IPC Introduction
Welcome to the Infection Control and Prevention Training Program, designed specifically for hotel and hospitality professionals like you. I'll be guiding you through this module today. Whether you work in housekeeping, at the front desk, in food and beverage, or anywhere else, this training is for you. We're gonna cover everything you need to know to protect yourself, your colleagues, and most importantly, our guests. Here's a simple truth: hotels are high-traffic environments. Hundreds, sometimes thousands, uh, of people pass through our doors every single day. That makes infection control not just a health issue. It's a guest experience issue, a reputation issue, and a legal responsibility. The good news? Most infections are preventable, and with the right knowledge and habits, each one of us can make a huge difference. So, let's start at the beginning. What exactly is an infection?
An infection happens when harmful microorganisms, that's bacteria, viruses, fungi, or parasites, enter the body and begin to multiply. Our immune system fights back, but sometimes those germs win, and that's when illness occurs. In hospitality environments, the most common infections we encounter are respiratory infections, like colds, flu, and COVID-19, and gastrointestinal infections, which affect the stomach and digestive system. We also see skin infections and eye infections from time to time. Now, infections don't just appear out of thin air. They follow what we call the chain of infection, a six-step process. Understanding this chain is powerful, because if we break even one link in that chain, we stop the infection in its tracks. The six links are, first, the infectious agent itself, the germ. Second, the reservoir, which is where the germ lives and multiplies. This could be a surface, a person, or even the air.

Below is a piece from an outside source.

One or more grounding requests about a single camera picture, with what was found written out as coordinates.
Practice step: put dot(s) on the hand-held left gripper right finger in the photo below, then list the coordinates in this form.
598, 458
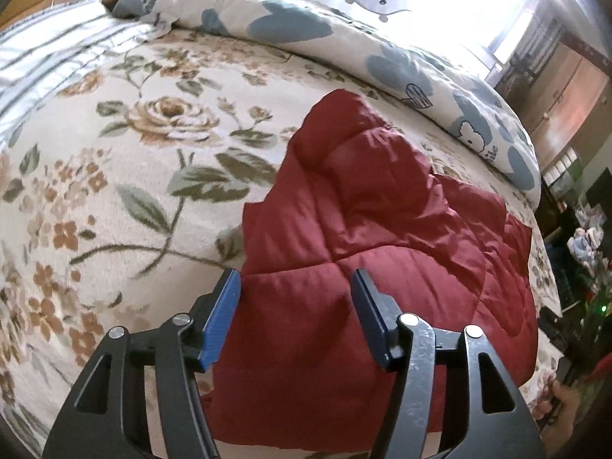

Third, the portal of exit, how the germ leaves the reservoir, through a cough, a sneeze, bodily fluids. Fourth, the mode of transmission, how it travels from one place to another. Fifth, the portal of entry, how the germ enters a new host through the mouth, nose, eyes, or broken skin. And sixth, the susceptible host, a person whose immune system cannot fight off the infection. In our hotels specifically, infections spread in four main ways. Let's walk through each one. First, direct contact. This is physical touching of an infected person or their secretions. A guest with the flu sneezes into their hand and shakes yours. That's direct contact transmission. Second, indirect contact, which means touching contaminated surfaces. Think TV remotes, telephone handsets, door handles, light switches, elevator buttons. These are hotspots in every hotel. A guest touches one while sick, then the next guest touches the same surface. Transmission complete. Third, droplet transmission.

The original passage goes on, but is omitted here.